Pois têm. É uma aristocracia curiosa, em cuja composição entrou uma grande parte dos elementos médios da cidade inteira: funcionários de pequena categoria, chefes de oficinas, pequenos militares, médicos de fracos rendimentos, advogados sem causa etc.

Iam entrando com a “morgue” que caracteriza uma aristocracia de tal antiguidade e tão fortes rendimentos, quando uma moça, carregada de lápis, penas, réguas, cadernos, livros, entrou também e veio sentar-se a meu lado.

Não era feia, mas não era bela. Tinha umas feições miúdas, um triste olhar pardo de fraco brilho, uns cabelos pouco abundantes, um colo deprimido e pouco cheio. Tudo nela era pequenino, modesto; mas era, afinal, bonitinha, como lá dizem os namorados.

Olhei-a com o temor com que sempre olho as damas e continuei a mastigar as minhas mágoas.
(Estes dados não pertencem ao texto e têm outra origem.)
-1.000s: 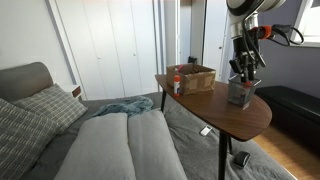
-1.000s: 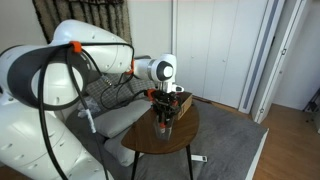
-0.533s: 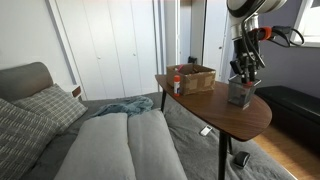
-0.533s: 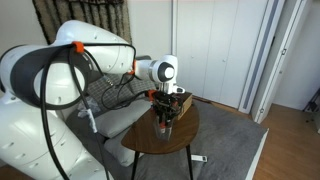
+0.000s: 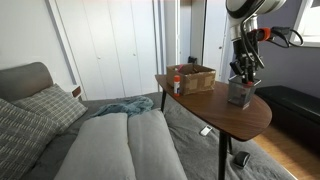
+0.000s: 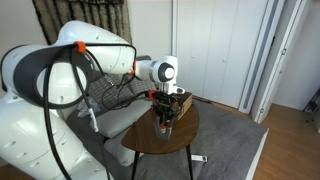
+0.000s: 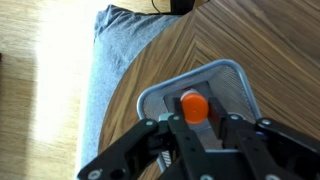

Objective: Remove the glue stick from the basket then turn the basket upside down and put the glue stick on top of the basket.

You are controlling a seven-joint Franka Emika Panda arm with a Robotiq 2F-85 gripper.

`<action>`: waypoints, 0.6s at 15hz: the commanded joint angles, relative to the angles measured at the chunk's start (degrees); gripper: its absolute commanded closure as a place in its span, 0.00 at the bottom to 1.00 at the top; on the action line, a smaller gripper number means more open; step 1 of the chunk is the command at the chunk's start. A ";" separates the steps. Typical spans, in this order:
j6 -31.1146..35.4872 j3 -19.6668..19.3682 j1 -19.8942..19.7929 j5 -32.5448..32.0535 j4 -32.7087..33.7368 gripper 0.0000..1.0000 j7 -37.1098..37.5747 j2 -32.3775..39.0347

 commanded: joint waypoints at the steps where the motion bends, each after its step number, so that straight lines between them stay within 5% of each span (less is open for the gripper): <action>1: -2.45 1.05 0.63 -0.98 1.75 0.92 1.41 -1.43; 9: -10.89 7.23 3.22 -7.56 8.37 0.92 7.03 -6.24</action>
Num dado momento, ela puxou um dos muitos cadernos que trazia, abriu-o, dobrou-o e pôs-se a ler. Que não me levem a mal o Binóculo e a Nota Chic e não deitem por isso excomunhão sobre mim! Sei bem que não é de boa educação ler o que os outros estão lendo ao nosso lado; mas não me contive e deitei uma olhadela, tanto mais (notem bem os senhores do Binóculo e da Nota Chic) que me pareceu, a moça o fazia para ralar-me de inveja ou encher-me de admiração por ela.

Tratava-se de álgebra, e as mulheres têm pela matemática uma fascinação de ídolo inacessível. Foi, portanto, para mostrar-me que ela o ia atingindo que desdobrou o caderno; ou então para dizer-me sem palavras: Veja, você, seu homem! Você anda de calças, mas não sabe isso... Ela se enganava um pouco.
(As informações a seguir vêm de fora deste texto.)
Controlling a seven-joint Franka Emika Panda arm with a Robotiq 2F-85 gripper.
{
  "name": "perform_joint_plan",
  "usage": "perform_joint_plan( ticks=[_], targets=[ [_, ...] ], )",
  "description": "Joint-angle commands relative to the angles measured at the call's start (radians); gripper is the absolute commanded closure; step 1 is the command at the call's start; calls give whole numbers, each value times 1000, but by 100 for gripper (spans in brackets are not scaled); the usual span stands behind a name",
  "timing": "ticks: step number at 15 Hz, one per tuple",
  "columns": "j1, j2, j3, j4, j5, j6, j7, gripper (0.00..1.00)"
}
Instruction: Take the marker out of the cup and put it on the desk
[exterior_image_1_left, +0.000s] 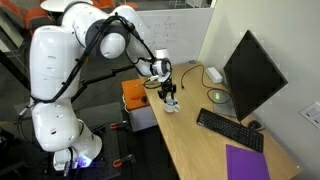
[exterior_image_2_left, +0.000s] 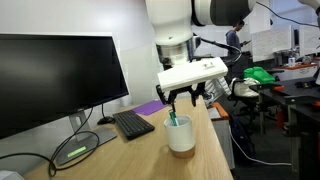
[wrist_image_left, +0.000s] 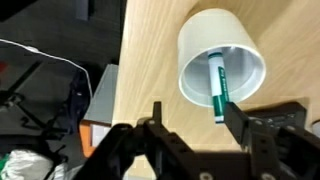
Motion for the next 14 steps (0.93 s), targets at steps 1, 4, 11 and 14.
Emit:
perform_joint_plan(
  ticks=[1,4,11,14],
  targets=[
    [50,81,-41,86,-3,-2,12,36],
    [72,135,-62,137,5,0,4,56],
    [96,204,-96,208,10,3,-2,60],
    [102,223,-108,224,8,6,-6,63]
  ],
)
Mas... como dizia: olhei o caderno e o que vi, meu Deus! Uma letra, um cursivo irrepreensível, com todos os tracinhos, com todas as filigranas. Os “tt” muito bem traçados — uma maravilha!

Ah! pensei eu. Se essa moça se quisesse casar comigo, como eu não seria feliz? Como diminuiriam os meus inimigos e as tolices que são escritas por minha conta? Copiava-me os artigos e...

Quis namorá-la, mas não sei namorar, não só porque não sei, como também porque tenho consciência da minha fealdade. Fui, pois, tão canhestro, tão tolo, tão inábil, que ela nem percebeu. Um namoro de... caboclo.

Seria, casar-me com ela, uma solução para esse meu problema da letra, mas nem este mesmo eu posso encontrar e tenho que aguentar esse meu inimigo, essa traição que está nas minhas mãos, esse abutre que me devora diariamente a fraca reputação e pouca inteligência.

Fonte> Publicada originalmente na Gazeta da Tarde, de 28.06.1911, posteriormente no livro Feiras e Mafuás, em 1953, em obra póstuma.